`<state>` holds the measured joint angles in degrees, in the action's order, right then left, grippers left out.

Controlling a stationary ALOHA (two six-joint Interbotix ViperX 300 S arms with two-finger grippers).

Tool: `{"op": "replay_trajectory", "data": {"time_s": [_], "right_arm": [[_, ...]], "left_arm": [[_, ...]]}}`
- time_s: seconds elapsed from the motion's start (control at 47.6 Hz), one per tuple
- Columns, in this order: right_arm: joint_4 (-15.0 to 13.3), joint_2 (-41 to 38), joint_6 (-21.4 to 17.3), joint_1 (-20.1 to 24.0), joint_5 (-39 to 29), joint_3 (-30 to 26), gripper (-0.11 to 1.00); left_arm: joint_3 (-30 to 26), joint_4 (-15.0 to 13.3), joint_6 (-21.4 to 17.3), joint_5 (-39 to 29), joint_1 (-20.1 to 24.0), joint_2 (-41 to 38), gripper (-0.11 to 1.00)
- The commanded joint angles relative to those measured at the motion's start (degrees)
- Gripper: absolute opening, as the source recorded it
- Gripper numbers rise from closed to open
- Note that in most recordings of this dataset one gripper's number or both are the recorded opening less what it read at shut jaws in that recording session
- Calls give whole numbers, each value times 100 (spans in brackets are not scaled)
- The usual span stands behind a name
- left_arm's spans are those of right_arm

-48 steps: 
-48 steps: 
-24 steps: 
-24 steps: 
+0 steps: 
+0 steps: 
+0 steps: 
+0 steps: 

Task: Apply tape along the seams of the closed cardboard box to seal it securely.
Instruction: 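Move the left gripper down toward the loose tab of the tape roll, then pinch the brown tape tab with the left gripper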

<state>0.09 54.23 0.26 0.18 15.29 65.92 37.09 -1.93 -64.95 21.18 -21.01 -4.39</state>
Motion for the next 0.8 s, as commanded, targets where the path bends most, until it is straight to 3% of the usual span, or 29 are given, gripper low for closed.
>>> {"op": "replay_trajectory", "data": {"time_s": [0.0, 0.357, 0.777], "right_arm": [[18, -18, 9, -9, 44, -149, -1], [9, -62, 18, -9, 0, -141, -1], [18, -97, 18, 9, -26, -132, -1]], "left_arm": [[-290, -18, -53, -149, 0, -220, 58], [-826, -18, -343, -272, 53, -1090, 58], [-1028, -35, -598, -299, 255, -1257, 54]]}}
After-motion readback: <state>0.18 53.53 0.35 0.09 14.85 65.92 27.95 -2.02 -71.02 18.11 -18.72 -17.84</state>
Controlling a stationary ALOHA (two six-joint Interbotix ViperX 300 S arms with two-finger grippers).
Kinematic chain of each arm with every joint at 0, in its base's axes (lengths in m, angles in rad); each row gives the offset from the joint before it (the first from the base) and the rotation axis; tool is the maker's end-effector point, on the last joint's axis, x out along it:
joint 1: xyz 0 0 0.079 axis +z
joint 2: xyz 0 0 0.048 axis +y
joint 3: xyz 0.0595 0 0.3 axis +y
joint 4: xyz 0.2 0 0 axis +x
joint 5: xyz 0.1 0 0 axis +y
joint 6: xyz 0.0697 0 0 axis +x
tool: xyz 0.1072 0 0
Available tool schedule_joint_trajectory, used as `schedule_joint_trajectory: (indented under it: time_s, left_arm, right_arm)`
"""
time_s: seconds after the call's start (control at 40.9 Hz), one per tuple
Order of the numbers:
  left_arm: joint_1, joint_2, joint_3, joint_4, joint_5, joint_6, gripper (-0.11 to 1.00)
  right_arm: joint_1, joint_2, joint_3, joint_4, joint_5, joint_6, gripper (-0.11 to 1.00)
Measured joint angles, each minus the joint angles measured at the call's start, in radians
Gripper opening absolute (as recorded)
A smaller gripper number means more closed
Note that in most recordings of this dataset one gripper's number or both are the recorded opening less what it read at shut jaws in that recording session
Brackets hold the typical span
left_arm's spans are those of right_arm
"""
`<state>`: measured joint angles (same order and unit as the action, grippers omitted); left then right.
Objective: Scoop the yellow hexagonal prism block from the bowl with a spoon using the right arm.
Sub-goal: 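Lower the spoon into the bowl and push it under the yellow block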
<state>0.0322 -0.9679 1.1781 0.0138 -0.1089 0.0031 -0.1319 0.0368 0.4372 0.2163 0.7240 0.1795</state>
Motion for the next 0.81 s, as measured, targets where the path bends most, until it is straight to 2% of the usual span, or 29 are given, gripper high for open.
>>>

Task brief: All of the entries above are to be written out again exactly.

Answer for the task:
`<state>` holds the measured joint angles in degrees, in the action's order, right then left, grippers left out.

Controlling a stationary ALOHA (two six-joint Interbotix ViperX 300 S arms with two-finger grippers).

Tool: `{"op": "replay_trajectory", "data": {"time_s": [_], "right_arm": [[_, ...]], "left_arm": [[_, ...]]}}`
- time_s: seconds elapsed from the motion's start (control at 47.6 Hz), one per tuple
- Columns, in this order: right_arm: joint_4 (-15.0 to 13.3), joint_2 (-41 to 38), joint_6 (-21.4 to 17.3), joint_1 (-20.1 to 24.0), joint_5 (-39 to 29), joint_3 (-30 to 26), gripper (-0.11 to 1.00); left_arm: joint_3 (-30 to 26), joint_4 (-15.0 to 13.3), joint_6 (-21.4 to 17.3), joint_5 (-39 to 29), joint_1 (-20.1 to 24.0), joint_2 (-41 to 38), gripper (-0.11 to 1.00)
- The commanded joint angles relative to those measured at the motion's start (degrees)
- Gripper: absolute opening, as the source recorded it
- Gripper numbers rise from closed to open
- Note that in most recordings of this dataset one gripper's number or both are the recorded opening less what it read at shut jaws in that recording session
- Calls give whole numbers, each value times 100 (spans in brackets are not scaled)
- The usual span stands behind a name
- left_arm's spans are those of right_arm

-48 steps: 
-48 steps: 
-24 steps: 
-24 steps: 
+0 steps: 
+0 steps: 
+0 steps: 
+0 steps: 

Task: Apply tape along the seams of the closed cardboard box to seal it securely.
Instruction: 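Move the left gripper down toward the loose tab of the tape roll, then pinch the brown tape tab with the left gripper
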
<state>0.09 54.23 0.26 0.18 15.29 65.92 37.09 -1.93 -64.95 21.18 -21.01 -4.39</state>
Motion for the next 0.8 s, as commanded, targets where the path bends most, until it is straight to 3% of the usual span, or 29 are given, gripper low for closed.
>>> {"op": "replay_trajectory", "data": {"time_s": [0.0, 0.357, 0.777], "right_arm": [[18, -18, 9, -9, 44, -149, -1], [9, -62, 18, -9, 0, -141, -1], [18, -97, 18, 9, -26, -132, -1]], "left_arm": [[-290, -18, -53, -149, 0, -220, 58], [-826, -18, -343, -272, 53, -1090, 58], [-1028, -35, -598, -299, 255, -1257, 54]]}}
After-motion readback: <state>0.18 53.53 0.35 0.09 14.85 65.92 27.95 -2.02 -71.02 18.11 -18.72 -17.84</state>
Controlling a stationary ALOHA (two six-joint Interbotix ViperX 300 S arms with two-finger grippers).
Kinematic chain of each arm with every joint at 0, in its base's axes (lengths in m, angles in rad); each row gives the offset from the joint before it (the first from the base) and the rotation axis; tool is the maker's end-effector point, on the last joint's axis, x out along it:
joint 1: xyz 0 0 0.079 axis +z
joint 2: xyz 0 0 0.048 axis +y
joint 3: xyz 0.0595 0 0.3 axis +y
joint 4: xyz 0.2 0 0 axis +x
joint 5: xyz 0.1 0 0 axis +y
joint 6: xyz 0.0697 0 0 axis +x
tool: xyz 0.1072 0 0
Available tool schedule_joint_trajectory, used as `schedule_joint_trajectory: (indented under it: time_s, left_arm, right_arm)`
"""
time_s: seconds after the call's start (control at 40.9 Hz), one per tuple
Order of the numbers:
  left_arm: joint_1, joint_2, joint_3, joint_4, joint_5, joint_6, gripper (-0.11 to 1.00)
  right_arm: joint_1, joint_2, joint_3, joint_4, joint_5, joint_6, gripper (-0.11 to 1.00)
Measured joint angles, each minus the joint angles measured at the call's start, in radians
Gripper opening absolute (as recorded)
A smaller gripper number means more closed
Note that in most recordings of this dataset one gripper's number or both are the recorded opening less what it read at shut jaws in that recording session
Brackets hold the typical span
left_arm's spans are those of right_arm
"""
`<state>`: measured joint angles (same order and unit as the action, grippers omitted); left then right.
Objective: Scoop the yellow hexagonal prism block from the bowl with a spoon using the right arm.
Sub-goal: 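Lower the spoon into the bowl and push it under the yellow block
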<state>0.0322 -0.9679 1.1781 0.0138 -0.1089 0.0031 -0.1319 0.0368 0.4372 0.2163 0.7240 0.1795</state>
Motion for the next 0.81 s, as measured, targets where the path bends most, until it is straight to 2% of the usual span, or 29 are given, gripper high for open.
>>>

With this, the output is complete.